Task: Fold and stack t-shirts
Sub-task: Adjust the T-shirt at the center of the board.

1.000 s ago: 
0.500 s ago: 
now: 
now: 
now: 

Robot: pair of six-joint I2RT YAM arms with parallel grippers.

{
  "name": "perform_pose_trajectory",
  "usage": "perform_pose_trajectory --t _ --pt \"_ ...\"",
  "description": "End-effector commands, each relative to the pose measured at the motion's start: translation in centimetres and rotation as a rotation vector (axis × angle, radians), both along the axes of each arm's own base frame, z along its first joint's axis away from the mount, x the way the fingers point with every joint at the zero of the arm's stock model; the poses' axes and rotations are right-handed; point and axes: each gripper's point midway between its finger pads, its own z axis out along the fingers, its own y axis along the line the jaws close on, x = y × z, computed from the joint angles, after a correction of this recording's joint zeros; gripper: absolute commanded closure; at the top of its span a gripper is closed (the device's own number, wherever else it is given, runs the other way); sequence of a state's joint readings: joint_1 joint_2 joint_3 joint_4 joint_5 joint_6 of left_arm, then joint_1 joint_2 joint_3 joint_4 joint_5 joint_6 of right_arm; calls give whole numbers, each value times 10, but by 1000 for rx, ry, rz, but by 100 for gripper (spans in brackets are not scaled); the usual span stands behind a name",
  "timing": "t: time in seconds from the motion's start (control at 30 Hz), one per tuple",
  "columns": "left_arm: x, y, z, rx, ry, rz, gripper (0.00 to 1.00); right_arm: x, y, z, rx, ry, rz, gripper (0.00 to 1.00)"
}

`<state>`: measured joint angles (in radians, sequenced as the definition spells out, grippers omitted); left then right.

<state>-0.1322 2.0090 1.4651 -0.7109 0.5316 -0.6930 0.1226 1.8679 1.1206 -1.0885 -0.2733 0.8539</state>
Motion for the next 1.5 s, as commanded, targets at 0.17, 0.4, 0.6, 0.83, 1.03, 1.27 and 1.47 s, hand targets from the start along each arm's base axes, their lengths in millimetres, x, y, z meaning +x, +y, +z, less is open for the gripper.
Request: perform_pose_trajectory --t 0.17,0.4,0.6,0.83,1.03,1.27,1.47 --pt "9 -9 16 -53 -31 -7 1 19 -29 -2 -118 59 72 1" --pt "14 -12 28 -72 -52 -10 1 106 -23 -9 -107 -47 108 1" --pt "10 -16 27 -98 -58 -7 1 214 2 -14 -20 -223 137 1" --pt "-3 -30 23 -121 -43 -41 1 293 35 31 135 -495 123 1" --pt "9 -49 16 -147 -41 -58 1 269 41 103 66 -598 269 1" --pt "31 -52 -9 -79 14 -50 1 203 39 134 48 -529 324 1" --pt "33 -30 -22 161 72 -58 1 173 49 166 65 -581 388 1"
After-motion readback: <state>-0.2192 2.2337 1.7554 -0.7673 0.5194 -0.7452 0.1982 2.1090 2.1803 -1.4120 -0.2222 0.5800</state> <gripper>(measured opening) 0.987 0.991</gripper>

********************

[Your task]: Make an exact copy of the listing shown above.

[Result below]:
Task: Fold and stack t-shirts
Sub-task: Adjust the T-shirt at the center of the board.

1.000 s ago: 
0.500 s ago: 
now: 
now: 
now: 

Robot: pair of six-joint I2RT YAM arms with parallel grippers.

{
  "name": "perform_pose_trajectory",
  "usage": "perform_pose_trajectory --t _ --pt \"_ ...\"",
  "description": "End-effector commands, each relative to the pose measured at the motion's start: translation in centimetres and rotation as a rotation vector (axis × angle, radians), both along the axes of each arm's own base frame, z along its first joint's axis away from the mount, x the way the fingers point with every joint at the zero of the arm's stock model; the poses' axes and rotations are right-handed; point and axes: each gripper's point midway between its finger pads, its own z axis out along the fingers, its own y axis along the line the jaws close on, x = y × z, computed from the joint angles, after a correction of this recording's joint zeros; gripper: absolute commanded closure; at the top of its span a gripper is closed (the device's own number, wherever else it is given, runs the other way); sequence of a state's joint readings: joint_1 joint_2 joint_3 joint_4 joint_5 joint_6 of left_arm, then joint_1 joint_2 joint_3 joint_4 joint_5 joint_6 of right_arm; calls give whole numbers, each value times 10, but by 1000 for rx, ry, rz, but by 100 for gripper (spans in brackets are not scaled); the usual span stands behind a name",
  "timing": "t: time in seconds from the motion's start (control at 30 Hz), one per tuple",
  "columns": "left_arm: x, y, z, rx, ry, rz, gripper (0.00 to 1.00); right_arm: x, y, z, rx, ry, rz, gripper (0.00 to 1.00)"
}

`<state>`: measured joint angles (in radians, sequenced as the definition spells out, grippers omitted); left then right.

<state>-0.1322 2.0090 1.4651 -0.7109 0.5316 -0.6930 0.1226 1.8679 1.1206 -1.0885 -0.2733 0.8539</state>
Motion for the next 1.5 s, as commanded, targets at 0.17, 0.4, 0.6, 0.83, 1.03, 1.27 and 1.47 s, hand targets from the start along each arm's base axes, their lengths in millimetres, x, y, z meaning +x, +y, +z, less is open for the gripper.
Request: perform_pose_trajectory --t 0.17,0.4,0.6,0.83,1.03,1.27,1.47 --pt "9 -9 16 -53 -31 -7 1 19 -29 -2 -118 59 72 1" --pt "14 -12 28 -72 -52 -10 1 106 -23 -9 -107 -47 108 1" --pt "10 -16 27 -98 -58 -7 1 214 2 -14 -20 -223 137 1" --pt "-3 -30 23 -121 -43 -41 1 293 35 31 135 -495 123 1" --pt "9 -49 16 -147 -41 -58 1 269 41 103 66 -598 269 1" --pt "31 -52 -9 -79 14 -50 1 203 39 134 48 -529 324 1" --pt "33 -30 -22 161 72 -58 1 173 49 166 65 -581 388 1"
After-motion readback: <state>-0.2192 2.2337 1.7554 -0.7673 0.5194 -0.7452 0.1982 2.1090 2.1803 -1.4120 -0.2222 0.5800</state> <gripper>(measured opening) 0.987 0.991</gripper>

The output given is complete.